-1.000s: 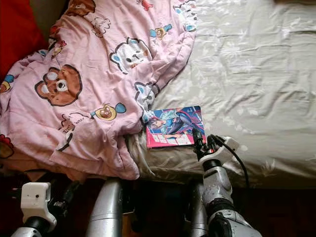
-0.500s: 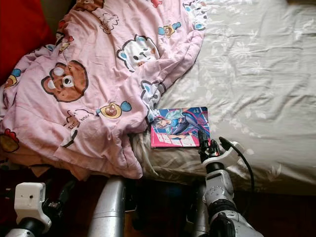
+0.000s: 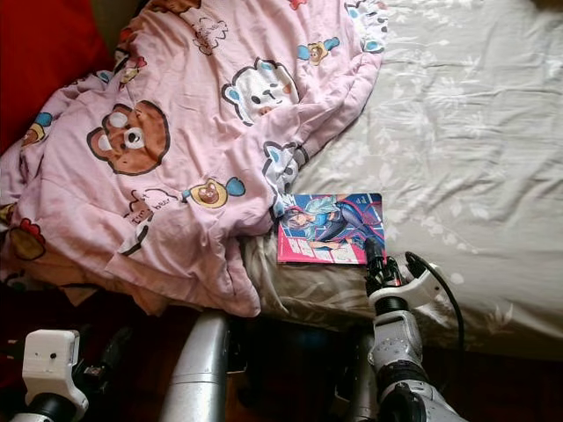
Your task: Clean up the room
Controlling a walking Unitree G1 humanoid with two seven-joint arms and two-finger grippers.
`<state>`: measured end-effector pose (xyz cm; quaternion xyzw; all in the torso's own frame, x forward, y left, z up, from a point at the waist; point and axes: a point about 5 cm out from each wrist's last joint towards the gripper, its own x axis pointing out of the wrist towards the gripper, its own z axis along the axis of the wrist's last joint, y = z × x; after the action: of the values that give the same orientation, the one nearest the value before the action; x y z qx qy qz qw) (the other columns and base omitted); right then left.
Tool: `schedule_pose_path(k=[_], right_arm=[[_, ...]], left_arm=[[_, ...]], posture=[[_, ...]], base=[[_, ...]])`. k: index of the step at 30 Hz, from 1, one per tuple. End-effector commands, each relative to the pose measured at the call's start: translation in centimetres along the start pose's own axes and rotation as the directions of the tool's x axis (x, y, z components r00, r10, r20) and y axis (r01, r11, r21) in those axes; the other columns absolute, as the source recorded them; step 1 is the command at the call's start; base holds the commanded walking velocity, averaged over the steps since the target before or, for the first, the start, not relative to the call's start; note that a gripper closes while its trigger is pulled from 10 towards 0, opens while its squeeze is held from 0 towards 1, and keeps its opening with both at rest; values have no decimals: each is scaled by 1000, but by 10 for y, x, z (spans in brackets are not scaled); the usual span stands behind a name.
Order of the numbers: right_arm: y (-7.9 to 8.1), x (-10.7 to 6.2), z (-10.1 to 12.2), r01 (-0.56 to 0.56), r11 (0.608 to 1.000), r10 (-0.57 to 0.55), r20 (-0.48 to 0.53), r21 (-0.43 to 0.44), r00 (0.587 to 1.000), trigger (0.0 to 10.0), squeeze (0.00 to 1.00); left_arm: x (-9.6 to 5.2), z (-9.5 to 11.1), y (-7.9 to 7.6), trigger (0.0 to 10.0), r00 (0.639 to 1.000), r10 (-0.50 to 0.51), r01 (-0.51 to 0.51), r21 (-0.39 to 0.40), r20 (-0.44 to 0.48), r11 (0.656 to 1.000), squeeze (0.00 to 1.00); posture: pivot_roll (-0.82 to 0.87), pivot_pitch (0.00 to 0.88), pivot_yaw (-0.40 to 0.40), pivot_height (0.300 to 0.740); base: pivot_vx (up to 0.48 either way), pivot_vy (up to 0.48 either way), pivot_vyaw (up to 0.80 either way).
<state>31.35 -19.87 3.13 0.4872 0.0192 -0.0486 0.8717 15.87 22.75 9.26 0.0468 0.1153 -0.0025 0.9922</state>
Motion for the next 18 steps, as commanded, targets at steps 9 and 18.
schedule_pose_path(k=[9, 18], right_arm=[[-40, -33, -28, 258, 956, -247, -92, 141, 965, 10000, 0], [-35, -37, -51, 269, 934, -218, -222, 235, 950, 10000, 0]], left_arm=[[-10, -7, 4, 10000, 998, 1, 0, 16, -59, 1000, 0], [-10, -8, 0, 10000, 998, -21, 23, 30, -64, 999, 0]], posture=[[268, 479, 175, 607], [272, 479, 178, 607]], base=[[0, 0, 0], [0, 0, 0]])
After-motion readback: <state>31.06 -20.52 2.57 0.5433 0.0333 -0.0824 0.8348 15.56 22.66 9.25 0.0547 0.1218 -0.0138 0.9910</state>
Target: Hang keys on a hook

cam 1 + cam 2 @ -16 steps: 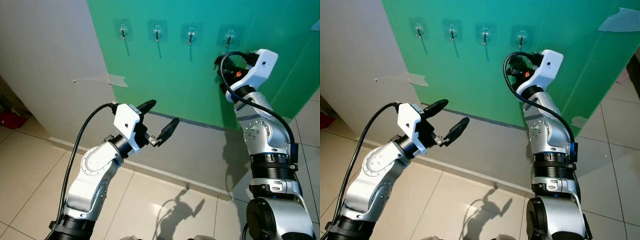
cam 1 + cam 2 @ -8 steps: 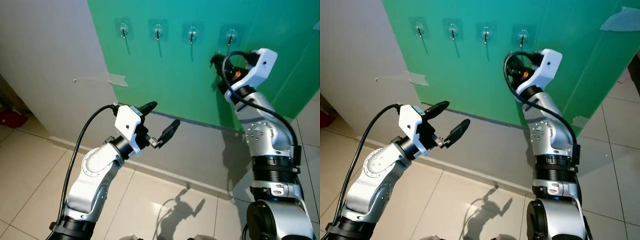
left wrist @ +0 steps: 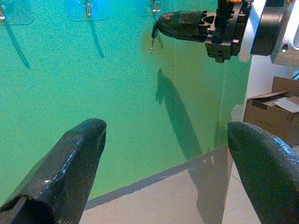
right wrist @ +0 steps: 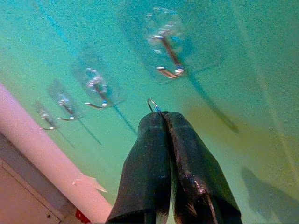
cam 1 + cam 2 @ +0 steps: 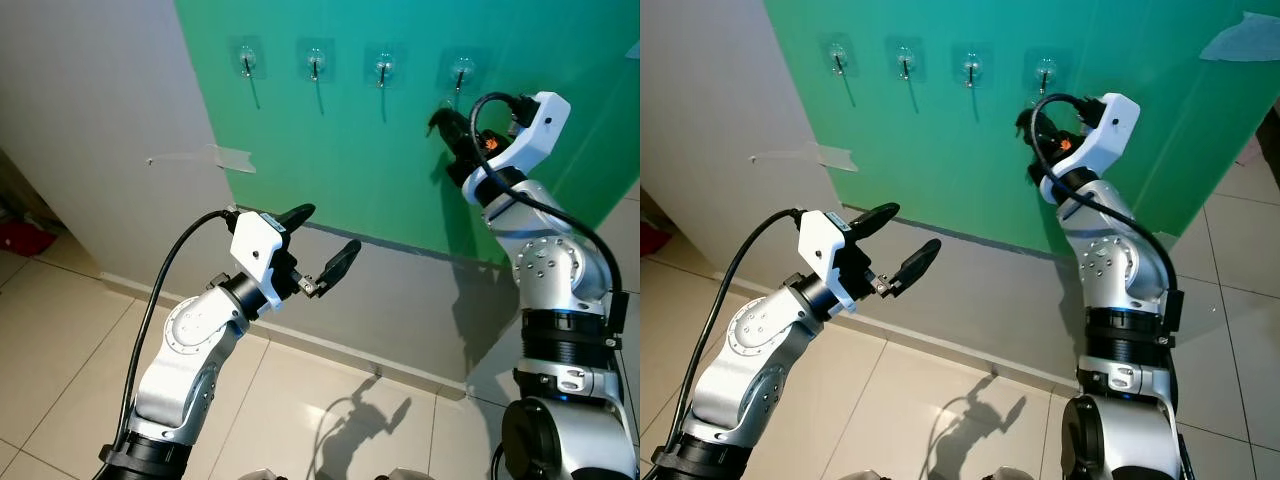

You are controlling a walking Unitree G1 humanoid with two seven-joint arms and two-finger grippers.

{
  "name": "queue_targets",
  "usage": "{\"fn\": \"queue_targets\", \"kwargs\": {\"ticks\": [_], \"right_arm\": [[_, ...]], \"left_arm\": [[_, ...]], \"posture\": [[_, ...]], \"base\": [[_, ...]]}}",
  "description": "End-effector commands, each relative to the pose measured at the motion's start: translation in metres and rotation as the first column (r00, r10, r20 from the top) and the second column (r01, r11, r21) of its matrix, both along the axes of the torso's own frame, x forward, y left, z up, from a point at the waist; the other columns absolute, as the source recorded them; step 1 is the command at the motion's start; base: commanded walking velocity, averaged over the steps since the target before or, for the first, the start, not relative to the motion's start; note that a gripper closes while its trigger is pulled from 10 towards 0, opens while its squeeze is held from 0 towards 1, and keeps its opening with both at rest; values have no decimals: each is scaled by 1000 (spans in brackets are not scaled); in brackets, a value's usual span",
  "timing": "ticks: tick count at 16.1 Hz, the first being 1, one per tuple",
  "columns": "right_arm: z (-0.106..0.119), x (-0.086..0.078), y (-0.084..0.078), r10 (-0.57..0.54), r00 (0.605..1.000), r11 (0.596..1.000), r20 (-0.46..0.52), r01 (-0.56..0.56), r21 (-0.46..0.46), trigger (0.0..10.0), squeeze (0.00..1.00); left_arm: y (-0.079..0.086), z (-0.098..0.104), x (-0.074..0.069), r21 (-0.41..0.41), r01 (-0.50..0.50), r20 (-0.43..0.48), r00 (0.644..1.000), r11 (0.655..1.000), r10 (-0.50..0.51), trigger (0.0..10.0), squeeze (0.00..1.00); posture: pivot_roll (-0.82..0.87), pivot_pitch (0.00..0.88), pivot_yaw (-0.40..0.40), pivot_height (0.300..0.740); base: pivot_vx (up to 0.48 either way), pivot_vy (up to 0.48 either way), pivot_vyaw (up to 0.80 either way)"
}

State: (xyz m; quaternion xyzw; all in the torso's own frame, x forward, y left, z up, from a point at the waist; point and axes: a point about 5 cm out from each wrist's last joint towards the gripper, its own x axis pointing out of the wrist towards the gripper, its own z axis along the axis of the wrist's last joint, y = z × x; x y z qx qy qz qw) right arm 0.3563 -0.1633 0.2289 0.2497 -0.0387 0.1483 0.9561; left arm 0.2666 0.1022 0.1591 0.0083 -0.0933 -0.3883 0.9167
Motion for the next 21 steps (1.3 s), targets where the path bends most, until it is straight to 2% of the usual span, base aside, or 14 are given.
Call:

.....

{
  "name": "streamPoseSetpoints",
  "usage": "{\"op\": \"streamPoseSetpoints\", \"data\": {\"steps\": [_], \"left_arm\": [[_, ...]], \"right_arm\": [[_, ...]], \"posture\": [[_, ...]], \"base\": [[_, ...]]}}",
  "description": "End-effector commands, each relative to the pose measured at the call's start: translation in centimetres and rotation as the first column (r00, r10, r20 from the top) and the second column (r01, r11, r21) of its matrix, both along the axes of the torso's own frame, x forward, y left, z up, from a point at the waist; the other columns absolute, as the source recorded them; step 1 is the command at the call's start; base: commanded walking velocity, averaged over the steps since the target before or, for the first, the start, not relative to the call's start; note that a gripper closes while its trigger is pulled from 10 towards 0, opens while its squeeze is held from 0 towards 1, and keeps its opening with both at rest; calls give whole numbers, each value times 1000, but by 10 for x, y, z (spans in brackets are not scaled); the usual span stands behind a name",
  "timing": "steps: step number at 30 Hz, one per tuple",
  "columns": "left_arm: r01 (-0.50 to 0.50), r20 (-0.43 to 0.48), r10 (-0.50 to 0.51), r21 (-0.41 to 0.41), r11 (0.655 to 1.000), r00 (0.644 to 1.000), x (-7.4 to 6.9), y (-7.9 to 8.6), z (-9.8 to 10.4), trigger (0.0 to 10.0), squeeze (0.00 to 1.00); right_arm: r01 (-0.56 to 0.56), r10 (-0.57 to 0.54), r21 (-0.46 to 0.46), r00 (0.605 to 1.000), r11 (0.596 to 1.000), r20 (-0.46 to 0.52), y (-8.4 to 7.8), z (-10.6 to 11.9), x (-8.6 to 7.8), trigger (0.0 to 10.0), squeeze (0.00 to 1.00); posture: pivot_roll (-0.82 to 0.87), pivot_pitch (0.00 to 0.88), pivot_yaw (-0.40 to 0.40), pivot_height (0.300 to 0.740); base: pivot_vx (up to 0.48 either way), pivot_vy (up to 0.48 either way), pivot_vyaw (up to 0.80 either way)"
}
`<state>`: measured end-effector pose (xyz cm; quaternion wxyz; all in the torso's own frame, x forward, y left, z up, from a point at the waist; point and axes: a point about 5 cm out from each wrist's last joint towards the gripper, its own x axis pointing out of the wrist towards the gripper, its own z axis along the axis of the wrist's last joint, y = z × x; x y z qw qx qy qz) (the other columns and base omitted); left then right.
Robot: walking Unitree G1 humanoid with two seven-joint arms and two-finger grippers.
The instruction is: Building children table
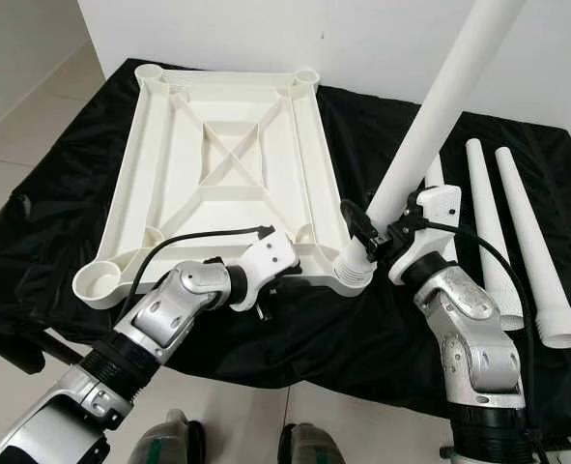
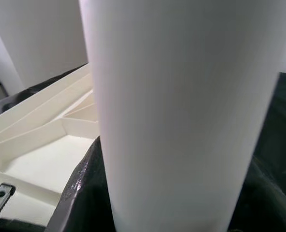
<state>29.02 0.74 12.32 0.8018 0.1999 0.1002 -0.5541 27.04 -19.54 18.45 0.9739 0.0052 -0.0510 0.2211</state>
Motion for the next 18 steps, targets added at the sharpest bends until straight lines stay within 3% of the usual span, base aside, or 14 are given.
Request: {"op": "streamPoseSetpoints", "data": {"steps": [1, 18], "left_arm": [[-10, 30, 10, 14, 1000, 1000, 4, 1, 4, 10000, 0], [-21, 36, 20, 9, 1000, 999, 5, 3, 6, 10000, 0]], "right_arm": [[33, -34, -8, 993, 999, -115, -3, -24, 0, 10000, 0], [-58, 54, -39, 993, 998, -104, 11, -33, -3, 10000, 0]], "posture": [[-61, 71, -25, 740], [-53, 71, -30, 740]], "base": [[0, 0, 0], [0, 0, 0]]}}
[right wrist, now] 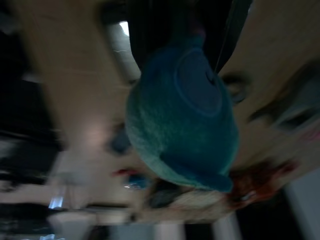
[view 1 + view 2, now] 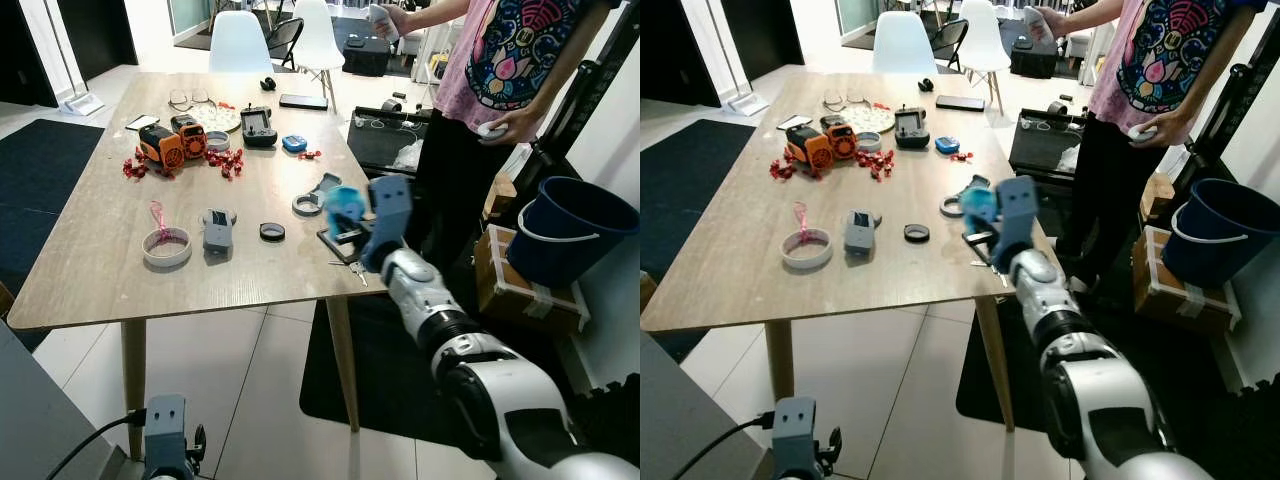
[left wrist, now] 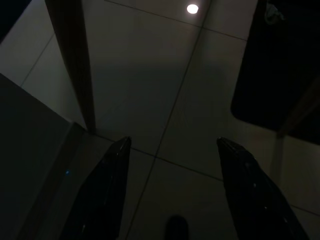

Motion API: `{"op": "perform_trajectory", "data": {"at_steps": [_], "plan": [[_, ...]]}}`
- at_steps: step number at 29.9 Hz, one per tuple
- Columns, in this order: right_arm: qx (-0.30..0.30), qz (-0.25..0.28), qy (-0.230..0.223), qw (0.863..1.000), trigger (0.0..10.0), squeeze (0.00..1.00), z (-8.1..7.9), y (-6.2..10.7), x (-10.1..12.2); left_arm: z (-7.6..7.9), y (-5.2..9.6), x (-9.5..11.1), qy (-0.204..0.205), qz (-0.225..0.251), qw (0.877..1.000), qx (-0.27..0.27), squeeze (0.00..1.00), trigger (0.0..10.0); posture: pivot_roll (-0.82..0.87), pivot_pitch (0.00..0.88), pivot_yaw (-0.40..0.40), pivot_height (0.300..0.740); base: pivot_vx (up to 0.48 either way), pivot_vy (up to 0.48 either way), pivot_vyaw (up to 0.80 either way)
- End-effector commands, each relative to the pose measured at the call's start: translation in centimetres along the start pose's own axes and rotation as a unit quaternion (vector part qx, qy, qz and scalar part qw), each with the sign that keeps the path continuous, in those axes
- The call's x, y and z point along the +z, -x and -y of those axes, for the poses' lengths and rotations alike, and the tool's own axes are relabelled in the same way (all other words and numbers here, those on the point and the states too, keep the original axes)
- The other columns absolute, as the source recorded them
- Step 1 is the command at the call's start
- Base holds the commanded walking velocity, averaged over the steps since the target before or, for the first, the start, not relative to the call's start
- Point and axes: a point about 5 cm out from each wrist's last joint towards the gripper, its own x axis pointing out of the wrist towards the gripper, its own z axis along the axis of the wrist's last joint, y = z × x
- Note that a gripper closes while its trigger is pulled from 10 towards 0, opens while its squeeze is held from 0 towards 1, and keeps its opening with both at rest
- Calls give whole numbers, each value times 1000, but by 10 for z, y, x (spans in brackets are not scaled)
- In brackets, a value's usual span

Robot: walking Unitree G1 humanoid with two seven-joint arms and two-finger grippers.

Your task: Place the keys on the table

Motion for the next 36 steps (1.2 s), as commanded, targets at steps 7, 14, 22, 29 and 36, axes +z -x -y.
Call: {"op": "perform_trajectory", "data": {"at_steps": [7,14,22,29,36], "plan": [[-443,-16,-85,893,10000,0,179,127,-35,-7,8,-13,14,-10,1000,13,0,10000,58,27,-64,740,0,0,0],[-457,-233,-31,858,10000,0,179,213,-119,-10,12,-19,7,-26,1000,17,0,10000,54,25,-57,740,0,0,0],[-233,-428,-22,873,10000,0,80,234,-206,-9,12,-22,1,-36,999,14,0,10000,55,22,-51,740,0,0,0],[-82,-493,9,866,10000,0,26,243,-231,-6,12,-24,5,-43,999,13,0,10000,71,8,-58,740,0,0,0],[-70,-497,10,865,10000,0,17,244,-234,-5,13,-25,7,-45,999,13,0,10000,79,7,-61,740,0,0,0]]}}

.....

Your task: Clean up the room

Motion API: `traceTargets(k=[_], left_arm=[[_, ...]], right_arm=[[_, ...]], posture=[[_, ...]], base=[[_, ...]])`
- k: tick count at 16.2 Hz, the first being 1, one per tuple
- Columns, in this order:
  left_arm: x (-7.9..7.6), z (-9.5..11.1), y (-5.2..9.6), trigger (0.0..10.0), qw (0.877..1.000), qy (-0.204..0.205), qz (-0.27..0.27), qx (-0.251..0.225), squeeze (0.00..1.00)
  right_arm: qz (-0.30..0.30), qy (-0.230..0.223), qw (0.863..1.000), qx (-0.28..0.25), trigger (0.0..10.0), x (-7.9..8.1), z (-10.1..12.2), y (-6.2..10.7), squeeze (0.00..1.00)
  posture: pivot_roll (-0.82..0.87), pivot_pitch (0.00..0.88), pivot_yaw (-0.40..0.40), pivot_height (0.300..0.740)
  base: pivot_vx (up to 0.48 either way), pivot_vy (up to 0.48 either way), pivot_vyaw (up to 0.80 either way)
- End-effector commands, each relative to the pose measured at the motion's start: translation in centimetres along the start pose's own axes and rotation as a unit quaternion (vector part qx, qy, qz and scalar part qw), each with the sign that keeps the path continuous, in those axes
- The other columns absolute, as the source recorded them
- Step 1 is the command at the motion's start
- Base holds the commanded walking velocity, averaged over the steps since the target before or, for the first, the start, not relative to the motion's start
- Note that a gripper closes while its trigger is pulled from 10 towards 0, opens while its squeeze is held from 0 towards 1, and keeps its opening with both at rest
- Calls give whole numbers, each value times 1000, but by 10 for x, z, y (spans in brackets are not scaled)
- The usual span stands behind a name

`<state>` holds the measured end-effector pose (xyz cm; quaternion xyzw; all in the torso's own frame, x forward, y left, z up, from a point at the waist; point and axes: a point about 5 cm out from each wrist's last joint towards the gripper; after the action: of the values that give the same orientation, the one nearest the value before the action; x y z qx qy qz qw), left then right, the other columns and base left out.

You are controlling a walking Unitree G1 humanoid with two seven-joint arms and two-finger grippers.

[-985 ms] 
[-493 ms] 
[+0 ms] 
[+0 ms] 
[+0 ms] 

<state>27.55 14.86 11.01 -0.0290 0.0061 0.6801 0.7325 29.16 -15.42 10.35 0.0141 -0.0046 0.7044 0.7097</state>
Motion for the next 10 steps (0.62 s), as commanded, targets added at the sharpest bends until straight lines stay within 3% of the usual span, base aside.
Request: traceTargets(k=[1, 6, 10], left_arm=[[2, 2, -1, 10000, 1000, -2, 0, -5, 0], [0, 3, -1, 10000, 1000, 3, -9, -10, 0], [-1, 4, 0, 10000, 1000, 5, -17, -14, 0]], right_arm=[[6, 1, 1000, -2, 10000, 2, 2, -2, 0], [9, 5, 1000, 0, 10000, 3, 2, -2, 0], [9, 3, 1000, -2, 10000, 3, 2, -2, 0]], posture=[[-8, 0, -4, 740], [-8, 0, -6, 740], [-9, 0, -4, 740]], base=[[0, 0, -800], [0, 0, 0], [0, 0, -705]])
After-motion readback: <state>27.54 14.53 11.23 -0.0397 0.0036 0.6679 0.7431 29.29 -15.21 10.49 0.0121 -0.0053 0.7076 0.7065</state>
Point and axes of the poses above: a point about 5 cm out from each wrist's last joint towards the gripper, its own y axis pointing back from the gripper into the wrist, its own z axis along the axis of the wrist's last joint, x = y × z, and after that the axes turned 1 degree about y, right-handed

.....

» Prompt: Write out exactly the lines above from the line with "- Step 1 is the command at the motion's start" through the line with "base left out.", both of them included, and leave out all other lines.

» Solution for this exercise:
- Step 1 is the command at the motion's start
- Base holds the commanded walking velocity, averaged over the steps since the target before or, for the first, the start, not relative to the motion's start
- Note that a gripper closes while its trigger is pulled from 10 towards 0, opens while its squeeze is held from 0 towards 1, and keeps its opening with both at rest
- Calls give whole numbers, each value times 1000, but by 10 for x, z, y (spans in brackets are not scaled)
- The usual span stands behind a name

`<state>` holds the measured end-effector pose (xyz cm; quaternion xyzw; all in the torso's own frame, x forward, y left, z up, from a point at the waist; point and axes: a point about 5 cm out from each wrist's last joint towards the gripper; after the action: of the values that give the same orientation, the one nearest the value before the action; x y z qx qy qz qw), left then right, the other columns and base left out.

No other output belongs to this answer.